START Dataset content
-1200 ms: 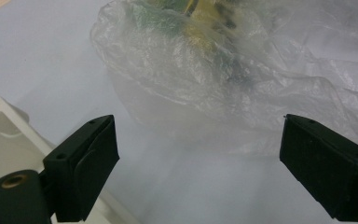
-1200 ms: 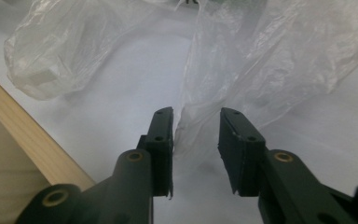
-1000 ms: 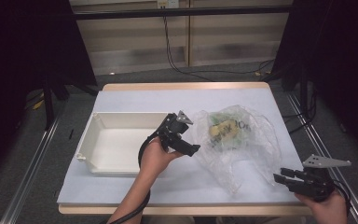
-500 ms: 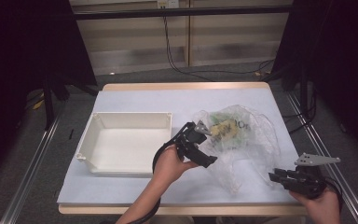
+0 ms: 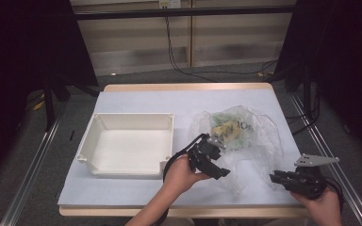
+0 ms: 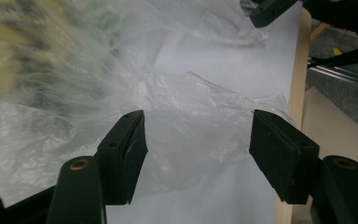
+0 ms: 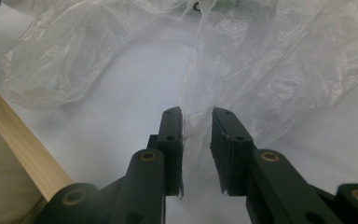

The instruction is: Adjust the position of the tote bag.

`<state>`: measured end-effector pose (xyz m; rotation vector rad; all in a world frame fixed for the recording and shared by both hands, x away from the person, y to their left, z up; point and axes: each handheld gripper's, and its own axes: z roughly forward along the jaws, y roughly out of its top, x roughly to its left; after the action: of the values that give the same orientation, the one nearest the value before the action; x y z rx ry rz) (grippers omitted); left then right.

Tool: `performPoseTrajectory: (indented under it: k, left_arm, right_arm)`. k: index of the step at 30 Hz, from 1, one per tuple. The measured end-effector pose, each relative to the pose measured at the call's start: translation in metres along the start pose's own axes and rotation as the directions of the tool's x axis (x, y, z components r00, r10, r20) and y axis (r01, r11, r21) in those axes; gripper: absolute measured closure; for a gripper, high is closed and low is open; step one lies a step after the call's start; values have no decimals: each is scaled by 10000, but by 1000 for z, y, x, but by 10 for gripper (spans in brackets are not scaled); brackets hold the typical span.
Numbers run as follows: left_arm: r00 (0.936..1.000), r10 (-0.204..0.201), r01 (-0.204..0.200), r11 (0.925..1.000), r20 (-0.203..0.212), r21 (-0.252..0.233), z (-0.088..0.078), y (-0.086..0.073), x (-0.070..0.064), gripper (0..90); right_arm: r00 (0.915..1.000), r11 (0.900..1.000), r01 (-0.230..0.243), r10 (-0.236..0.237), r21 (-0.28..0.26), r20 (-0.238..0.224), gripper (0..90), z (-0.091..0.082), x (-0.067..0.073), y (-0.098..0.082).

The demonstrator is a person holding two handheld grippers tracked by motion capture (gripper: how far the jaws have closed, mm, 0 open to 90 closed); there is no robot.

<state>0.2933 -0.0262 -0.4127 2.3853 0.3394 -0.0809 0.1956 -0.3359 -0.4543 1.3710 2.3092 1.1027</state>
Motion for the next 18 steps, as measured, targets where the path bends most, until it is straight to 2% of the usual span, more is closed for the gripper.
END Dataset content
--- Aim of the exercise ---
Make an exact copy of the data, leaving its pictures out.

--- Exercise answer ---
-1200 ms: 
-1200 ms: 
-1000 ms: 
-500 ms: 
+0 ms: 
+0 ms: 
+0 ms: 

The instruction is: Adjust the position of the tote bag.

`<state>`: measured end-effector pose (xyz m; rotation vector rad; all in a world frame fixed for the recording and shared by both hands, x away from the person, y to their left, z up; point and axes: each handheld gripper's, and its own axes: z roughly forward along the jaws, y roughly out of its top, x roughly to its left; after the action: of the values that give the same orientation, the one nearest the value before the action; x y z rx ry rz) (grippers omitted); left then right.

Tool: `performPoseTrajectory: (indented under it: k, left_arm, right_arm)`. k: index of the step at 30 Hz, from 1, one per tuple. The measured end-effector pose, each relative to the pose measured at the call's start: translation in metres along the start pose's own axes and rotation as the directions of the tool's x axis (x, y, z components r00, r10, r20) and y axis (r01, r11, r21) in those axes; gripper: absolute measured closure; for a gripper, high is closed and low is open; step one lies a step after the call's start; values have no decimals: each is scaled by 10000, but by 1000 for z, y, x, but by 10 for gripper (spans in brackets are not scaled); brackets hold the typical span.
Numbers run as follows: left_arm: r00 (0.936..1.000), r10 (-0.204..0.201), r01 (-0.204..0.200), r11 (0.925..1.000), r20 (-0.203..0.212), r21 (-0.252..0.233), z (-0.088..0.078), y (-0.086..0.073), x (-0.070..0.064), gripper (0..90); right_arm: r00 (0.915..1.000), r11 (0.900..1.000), r01 (-0.230..0.243), r10 (-0.236..0.237), r21 (-0.28..0.26), r20 (-0.238..0.224), gripper (0..90), z (-0.091..0.082), x (-0.067..0.073), y (-0.098..0.082).

The demonstrator is a person holding two handheld grippers tracked by motion capture (gripper: how far the jaws have closed, mm, 0 open to 90 closed); there is no robot.

<state>0.2933 -0.0262 -0.4127 2.3853 0.3394 -0.0809 0.1956 -0.3359 -0.4543 1.3710 2.3092 1.1027</state>
Motion for the next 18 steps, as measured, targets where the path bends most, until it is straight to 2% of the usual span, more is closed for the gripper.

As written, the answer is complete.